What the task requires = Return every line from the records below in which the word "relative" is found.

Data for analysis =
════════════════
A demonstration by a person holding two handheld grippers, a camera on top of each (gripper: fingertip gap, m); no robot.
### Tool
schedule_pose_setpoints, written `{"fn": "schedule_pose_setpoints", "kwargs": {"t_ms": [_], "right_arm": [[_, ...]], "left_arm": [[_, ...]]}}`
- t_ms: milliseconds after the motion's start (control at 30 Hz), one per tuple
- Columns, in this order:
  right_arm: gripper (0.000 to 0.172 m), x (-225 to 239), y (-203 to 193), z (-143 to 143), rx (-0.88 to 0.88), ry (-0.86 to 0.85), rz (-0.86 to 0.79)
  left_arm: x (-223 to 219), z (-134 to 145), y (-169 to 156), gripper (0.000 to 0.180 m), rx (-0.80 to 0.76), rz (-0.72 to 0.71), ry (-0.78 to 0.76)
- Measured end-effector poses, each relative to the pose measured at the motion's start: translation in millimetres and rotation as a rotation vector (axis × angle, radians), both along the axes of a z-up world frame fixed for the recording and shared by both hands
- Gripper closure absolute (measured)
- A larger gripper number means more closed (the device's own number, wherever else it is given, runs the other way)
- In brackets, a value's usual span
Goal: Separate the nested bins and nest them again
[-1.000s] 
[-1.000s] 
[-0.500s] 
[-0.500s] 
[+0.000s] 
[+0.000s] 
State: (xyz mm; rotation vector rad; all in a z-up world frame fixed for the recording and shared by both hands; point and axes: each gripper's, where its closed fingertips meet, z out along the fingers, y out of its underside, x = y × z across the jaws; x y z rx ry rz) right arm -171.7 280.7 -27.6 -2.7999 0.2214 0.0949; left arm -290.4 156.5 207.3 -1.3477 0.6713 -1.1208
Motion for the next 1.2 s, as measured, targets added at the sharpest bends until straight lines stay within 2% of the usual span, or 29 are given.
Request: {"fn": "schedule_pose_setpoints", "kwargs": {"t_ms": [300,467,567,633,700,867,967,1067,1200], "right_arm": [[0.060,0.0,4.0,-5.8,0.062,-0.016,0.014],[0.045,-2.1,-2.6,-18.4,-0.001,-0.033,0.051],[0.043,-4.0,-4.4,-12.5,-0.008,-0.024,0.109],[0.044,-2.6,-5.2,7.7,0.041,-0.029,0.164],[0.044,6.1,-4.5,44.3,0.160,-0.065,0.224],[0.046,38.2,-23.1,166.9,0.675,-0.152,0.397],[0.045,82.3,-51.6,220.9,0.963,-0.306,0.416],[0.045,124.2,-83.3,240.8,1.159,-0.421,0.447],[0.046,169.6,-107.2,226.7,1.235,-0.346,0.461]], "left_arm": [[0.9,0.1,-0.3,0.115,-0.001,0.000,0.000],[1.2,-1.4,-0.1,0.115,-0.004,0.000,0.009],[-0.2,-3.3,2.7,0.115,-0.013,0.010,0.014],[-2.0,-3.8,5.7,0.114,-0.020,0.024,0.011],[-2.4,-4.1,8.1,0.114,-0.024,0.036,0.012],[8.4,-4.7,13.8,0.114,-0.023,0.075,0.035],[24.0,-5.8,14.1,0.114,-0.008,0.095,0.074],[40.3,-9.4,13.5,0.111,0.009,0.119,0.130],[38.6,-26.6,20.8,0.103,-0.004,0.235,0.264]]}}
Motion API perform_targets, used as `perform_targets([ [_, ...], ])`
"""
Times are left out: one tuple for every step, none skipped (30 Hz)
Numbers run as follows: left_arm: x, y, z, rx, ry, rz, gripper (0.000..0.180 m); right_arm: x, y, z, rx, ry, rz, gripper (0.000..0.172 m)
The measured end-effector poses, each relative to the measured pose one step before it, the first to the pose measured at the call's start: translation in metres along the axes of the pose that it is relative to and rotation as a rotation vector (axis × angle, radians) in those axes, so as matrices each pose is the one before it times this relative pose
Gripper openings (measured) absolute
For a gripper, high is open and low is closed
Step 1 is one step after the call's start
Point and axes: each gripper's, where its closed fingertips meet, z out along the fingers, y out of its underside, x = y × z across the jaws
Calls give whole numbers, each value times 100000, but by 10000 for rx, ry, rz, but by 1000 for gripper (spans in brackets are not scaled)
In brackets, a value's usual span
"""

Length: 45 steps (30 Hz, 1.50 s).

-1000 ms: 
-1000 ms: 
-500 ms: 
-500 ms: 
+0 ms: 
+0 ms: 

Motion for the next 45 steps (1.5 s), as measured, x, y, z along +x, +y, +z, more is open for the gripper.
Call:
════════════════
Written solution =
- Measured end-effector poses, each relative to the pose measured at the motion's start: translation in millimetres and rotation as a rotation vector (axis × angle, radians), both along the axes of a z-up world frame fixed for the recording and shared by both hands
The measured end-effector poses, each relative to the measured pose one step before it, the first to the pose measured at the call's start: translation in metres along the axes of the pose that it is relative to and rotation as a rotation vector (axis × angle, radians) in those axes, so as matrices each pose is the one before it times this relative pose

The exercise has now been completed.